As we age, we encounter challenges of many kinds and for LGBT seniors, those challenges can be magnified.
All of us, as we get older; have to deal with the ramifications of not being able to take care of ourselves or our loved ones anymore. But lesbian, gay, bi and transgender seniors also have to deal with specific factors such as societal oppression, loss of family and isolation.
Coming out stories can be joyful or frightening.
Tales of family abandonment, persecution by religious groups and loss of home are still common today. But for our current LGBT elders, they had to face much more.
At one time, in both Canada and the U.S., homosexuality was considered criminal. People had to hide for fear that they would lose their jobs and homes and be ostracized from their communities. As it was considered a psychiatric disorder up until 1974, ‘treatments’ such as electroshock therapy were used.
Here in Canada we even had the ‘fruit machine,’ a test to determine homosexuality which was used in the 1950s and 60s to remove LGBT individuals from civil service, the RCMP, and the military.
With these past experiences, LGBT seniors are less likely to share pertinent information with their doctors and other medical professionals and are much more resistant to being placed in long-term care. In fact, research shows that LGBT seniors are five times less likely to use services such as long-term care when compared with their straight counterparts.
Further complicating matters these seniors were frequently ostracized from their families, cast out and left without a support network.
Stu Maddux, director of
Maddux’ documentary, which focuses on LGBT elders in the US, notes that some care providers have tried to convert residents at bedside or avoided the subject completely. He notes that there is also much more resident on resident attacks, meaning that care facility staff has to be able to recognize the problems and provide assistance when needed.
As Maddux states so eloquently, “The bullies that are there at the beginning of life we found are there at the end of life too.”
For transgender (trans) individuals, the fears are even greater. Maddux notes that trans seniors have it much worse. Some have been denied housing, refused their hormone therapy treatments, and not allowed to live at a facility.
Most people transition (MTF, Male to Female or FTM, Female to Male) after they retire and are usually spurred by a life change. This usually brings with it substantial adversity and so the fear is that if they are unable to take care of themselves, will they be looked after by those who look down upon them.
A UK study on the treatment of LGBT elderly in nursing homes revealed some interesting information. The attitudes and opinions were mostly positive but the knowledge was not there. 78% of respondents in the study had no specific LGBT training.
As one of the researchers, Dr. Paul Simpson stated in an article in the
Equality does not mean sameness and by throwing the ‘we treat everyone the same’ blanket over the problem, it is not resolved and you are left with residents who do not feel comfortable in what is supposed to be their home.
There has been a move towards LBGT-specific housing for seniors. In Philadelphia in February, a housing development specifically for low-income LGBT seniors was opened, and while it’s a great idea, Maddux notes that it’s “absolutely impossible, as your readers know, to recreate the long-term care system for gay people.”

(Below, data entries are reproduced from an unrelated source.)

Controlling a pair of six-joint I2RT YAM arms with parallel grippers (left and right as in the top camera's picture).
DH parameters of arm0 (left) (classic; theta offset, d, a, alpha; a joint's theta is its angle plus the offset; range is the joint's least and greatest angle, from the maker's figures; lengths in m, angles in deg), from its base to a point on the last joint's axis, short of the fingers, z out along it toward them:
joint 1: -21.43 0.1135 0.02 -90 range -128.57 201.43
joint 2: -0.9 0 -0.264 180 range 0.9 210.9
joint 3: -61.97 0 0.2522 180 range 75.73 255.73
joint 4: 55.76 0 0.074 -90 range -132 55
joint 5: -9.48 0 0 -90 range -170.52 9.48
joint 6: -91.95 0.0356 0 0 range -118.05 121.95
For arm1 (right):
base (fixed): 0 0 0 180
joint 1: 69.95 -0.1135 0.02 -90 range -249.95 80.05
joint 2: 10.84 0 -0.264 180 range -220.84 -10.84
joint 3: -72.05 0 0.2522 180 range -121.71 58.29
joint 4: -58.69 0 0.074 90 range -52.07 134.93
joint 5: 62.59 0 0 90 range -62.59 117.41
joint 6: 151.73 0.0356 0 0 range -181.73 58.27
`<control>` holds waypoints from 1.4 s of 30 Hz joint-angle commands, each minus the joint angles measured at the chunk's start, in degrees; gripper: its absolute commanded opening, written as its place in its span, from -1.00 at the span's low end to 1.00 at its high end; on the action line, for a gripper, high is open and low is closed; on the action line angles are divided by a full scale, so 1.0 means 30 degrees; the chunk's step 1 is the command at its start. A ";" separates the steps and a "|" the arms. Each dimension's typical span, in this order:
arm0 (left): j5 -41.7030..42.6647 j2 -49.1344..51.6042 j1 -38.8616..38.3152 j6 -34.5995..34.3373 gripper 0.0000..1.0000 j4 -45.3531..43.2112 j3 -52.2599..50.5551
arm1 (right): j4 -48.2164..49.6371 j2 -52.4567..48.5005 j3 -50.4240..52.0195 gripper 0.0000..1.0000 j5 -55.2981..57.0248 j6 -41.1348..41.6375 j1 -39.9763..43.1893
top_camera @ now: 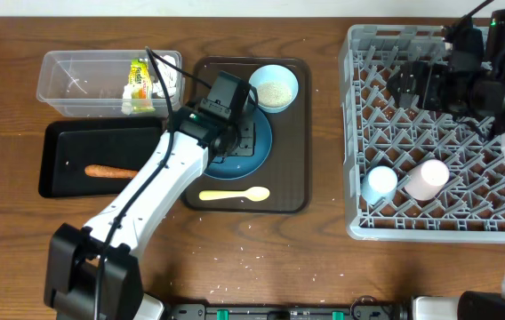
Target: Sort waste into correct bins and load items into the dishwasher rack
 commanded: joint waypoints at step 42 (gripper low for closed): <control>-0.3228 -0.3912 0.5056 -0.1122 0.02 0.3279 0.0576 | 1.5329 -0.9034 0.8211 -0.29 0.4685 1.0593 -1.1125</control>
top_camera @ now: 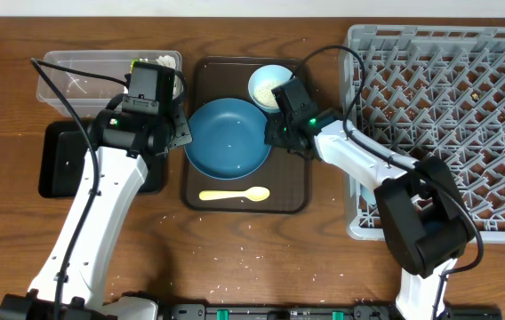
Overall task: Sort waste into correct bins and load items into the dishwasher rack
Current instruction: 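Carry the blue plate right and stand it in the dish rack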
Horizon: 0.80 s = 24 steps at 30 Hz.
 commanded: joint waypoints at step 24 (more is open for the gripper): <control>-0.0233 0.0036 0.0066 -0.0175 0.03 0.0146 0.0211 | -0.2929 -0.0087 0.0087 -0.98 0.0124 -0.0459 -0.0925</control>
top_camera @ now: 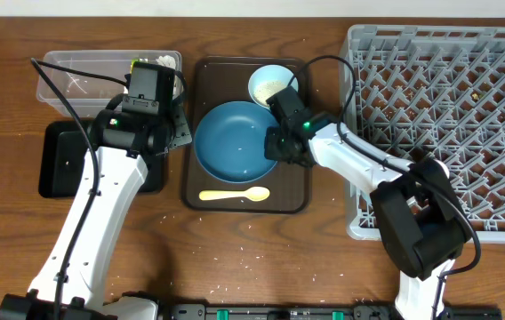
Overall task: Sort waste into correct bins and load items into the dishwasher rack
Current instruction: 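Carry the blue plate right and stand it in the dish rack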
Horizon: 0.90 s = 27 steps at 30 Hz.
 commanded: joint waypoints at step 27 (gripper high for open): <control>-0.0233 0.0036 0.0066 -0.0175 0.70 0.0117 0.0211 | -0.2273 1.2080 -0.0175 -0.98 2.6622 -0.4109 0.5333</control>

And therefore facilities must step up.
What are some of the ways care facilities should approach this issue? Toronto Long-Term Care Homes and Services put together a tool kit for facilities and LGBT seniors. They mention several areas in your facility that can be inclusive for everyone.
For example, are your programs and services able to meet the needs of LGBT residents? Are your anti-discrimination and anti-harassment policies cognizant of everyone in your community? Another area to focus on is within your human resources department. They recommend having a hiring policy that welcomes and promotes people from the LGBT communities so there is representation.

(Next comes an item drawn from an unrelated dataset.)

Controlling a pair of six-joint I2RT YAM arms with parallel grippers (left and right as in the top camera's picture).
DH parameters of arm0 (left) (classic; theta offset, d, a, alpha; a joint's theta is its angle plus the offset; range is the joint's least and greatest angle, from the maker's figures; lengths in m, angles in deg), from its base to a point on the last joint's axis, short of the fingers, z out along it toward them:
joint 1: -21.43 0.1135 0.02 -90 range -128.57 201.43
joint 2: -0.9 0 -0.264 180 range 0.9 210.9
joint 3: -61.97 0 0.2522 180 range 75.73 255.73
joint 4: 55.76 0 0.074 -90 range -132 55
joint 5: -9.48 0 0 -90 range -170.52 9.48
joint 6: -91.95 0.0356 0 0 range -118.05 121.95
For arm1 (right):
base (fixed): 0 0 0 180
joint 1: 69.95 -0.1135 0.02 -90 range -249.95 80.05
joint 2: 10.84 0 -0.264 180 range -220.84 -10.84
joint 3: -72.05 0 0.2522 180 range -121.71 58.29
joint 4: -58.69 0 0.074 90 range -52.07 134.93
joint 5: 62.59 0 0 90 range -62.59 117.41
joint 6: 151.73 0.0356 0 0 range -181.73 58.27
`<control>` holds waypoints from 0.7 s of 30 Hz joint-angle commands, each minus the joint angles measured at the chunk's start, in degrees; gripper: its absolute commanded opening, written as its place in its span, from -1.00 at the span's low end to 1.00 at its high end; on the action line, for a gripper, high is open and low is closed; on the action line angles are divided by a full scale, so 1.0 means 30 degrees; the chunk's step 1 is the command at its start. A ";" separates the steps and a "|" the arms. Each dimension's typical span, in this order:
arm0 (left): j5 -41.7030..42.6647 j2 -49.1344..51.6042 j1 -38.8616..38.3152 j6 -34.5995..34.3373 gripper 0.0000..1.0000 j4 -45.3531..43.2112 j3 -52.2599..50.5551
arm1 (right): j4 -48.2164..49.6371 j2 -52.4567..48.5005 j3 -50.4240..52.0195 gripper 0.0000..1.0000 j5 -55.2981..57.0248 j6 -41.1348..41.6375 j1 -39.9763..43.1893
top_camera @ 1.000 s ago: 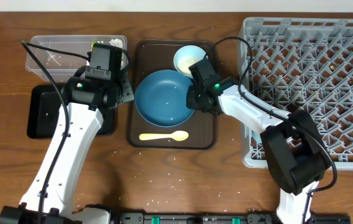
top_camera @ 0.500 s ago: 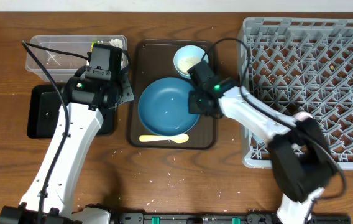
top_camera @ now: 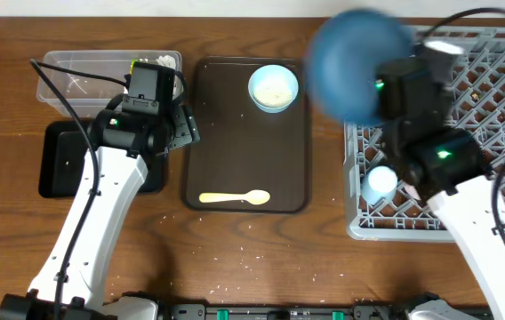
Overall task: Sort waste into correct bins and load items into the dishwasher rack
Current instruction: 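Carry the blue plate right and stand it in the dish rack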
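The blue plate [top_camera: 355, 55] is up in the air and blurred, above the gap between the brown tray [top_camera: 235, 133] and the far left corner of the grey dishwasher rack [top_camera: 466, 142]. My right gripper [top_camera: 388, 87] is shut on its right rim. On the tray lie a small light-blue bowl of rice [top_camera: 273, 88] and a yellow spoon [top_camera: 234, 196]. A light-blue cup [top_camera: 380, 184] stands in the rack. My left gripper [top_camera: 184, 127] hovers open and empty at the tray's left edge.
A clear plastic bin [top_camera: 84, 76] holding a wrapper sits at the far left, with a black bin [top_camera: 61, 164] in front of it, partly under my left arm. Crumbs dot the table in front of the tray.
The blue plate has left the tray and is now held up by my right gripper near the rack's far left corner. My left arm has stayed where it was.
My left gripper was first over the blue plate on the tray while my right arm was over the rack. Then my left arm stood by the bins and my right gripper was at the plate's right rim. The plate shifted slightly, and now it is lifted toward the rack.
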 commanded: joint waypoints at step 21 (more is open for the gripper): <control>-0.0226 0.0036 0.0066 -0.0102 0.89 0.0073 0.0211 | 1.6342 -0.6346 -0.0153 -0.98 0.3249 -1.4520 1.0987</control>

And it needs to be in your written and graphic materials as well. It’s not just enough to have it tucked away in your anti-discrimination policy. You need to aptly convey that you welcome all residents and have supports and programs in place for everyone.

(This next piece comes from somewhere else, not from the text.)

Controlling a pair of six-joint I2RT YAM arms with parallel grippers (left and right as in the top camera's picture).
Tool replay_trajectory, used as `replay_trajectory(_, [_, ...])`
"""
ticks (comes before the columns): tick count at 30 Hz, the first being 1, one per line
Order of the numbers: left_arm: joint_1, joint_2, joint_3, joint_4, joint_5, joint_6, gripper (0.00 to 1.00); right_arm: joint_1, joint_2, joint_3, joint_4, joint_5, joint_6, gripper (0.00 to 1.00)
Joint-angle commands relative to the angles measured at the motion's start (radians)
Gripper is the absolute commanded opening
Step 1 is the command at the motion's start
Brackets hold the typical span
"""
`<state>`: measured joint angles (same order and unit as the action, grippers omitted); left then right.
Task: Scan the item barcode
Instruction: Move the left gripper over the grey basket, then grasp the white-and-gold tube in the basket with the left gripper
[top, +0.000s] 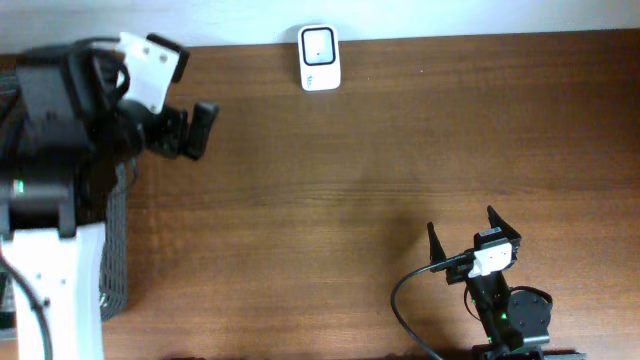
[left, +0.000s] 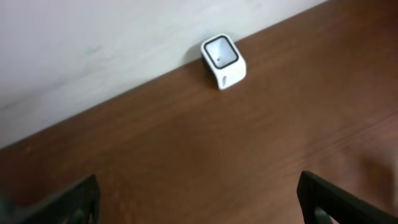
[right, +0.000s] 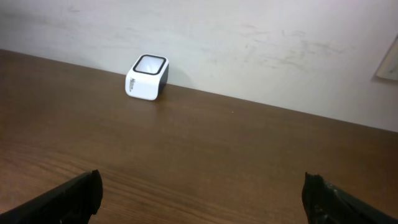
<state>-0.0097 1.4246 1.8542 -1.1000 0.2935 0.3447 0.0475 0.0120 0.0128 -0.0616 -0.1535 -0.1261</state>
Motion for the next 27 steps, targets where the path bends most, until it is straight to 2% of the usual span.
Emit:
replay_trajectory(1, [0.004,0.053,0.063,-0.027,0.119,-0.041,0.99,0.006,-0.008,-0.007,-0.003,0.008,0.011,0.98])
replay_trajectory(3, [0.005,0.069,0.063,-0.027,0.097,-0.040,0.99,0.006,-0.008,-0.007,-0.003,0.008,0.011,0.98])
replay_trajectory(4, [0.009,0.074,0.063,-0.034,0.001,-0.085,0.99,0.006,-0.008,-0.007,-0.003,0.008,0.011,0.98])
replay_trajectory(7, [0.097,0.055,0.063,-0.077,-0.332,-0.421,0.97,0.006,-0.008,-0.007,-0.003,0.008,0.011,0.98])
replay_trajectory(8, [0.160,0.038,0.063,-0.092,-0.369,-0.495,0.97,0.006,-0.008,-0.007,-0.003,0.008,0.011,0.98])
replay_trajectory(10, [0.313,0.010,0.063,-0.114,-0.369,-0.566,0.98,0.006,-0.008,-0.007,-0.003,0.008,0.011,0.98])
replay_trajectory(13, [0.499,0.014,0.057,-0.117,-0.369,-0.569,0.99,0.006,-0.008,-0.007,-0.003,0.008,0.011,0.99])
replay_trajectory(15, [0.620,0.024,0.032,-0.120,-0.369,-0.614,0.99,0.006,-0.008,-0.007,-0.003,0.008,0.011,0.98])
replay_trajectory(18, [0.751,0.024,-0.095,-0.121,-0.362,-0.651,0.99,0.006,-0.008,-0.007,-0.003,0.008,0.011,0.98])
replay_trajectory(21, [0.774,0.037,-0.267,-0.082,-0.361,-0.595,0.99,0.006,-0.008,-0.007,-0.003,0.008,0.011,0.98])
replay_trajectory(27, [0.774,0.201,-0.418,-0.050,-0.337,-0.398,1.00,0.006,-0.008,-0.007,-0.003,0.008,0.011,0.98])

Maddux notes that LGBT seniors want to know that a facility will be, “not just accepting, but fun and enjoyable and I’m going to be able to express myself.”
Even a simple pride flag sticker on the corner of your front door, indicates that your facility is a place of welcome.
One of the best strategies that both Maddux and the Toronto Long-Term Care Homes and Services suggests is to develop a Gay-Straight Alliance (GSA) within the home to benefit not only residents but family members, volunteers and staff. This can help with the development of programs and services as well as creating a safe space environment for issues such as gender identity, harassment, etc to be discussed. As per the LGBT Tool Kit, a GSA consists of ‘queer friendly, gay and straight individuals and/or group that consists of residents, family, partners, volunteers, staff, and community members.’
It also provides education to everyone in regards to LGBT-related issues.
Facilities can also provide LGBT training for staff so that everyone is aware of the concerns and issues that LGBT seniors face. Knowledge is always a good thing and helps to make your staff more comfortable. People can be hesitant for fear that they will do or say the wrong thing and training allays that concern.
This year, Toronto is the host of World Pride, a great opportunity to mark this important event is by working to improve the daily lives of your LGBT residents and staff.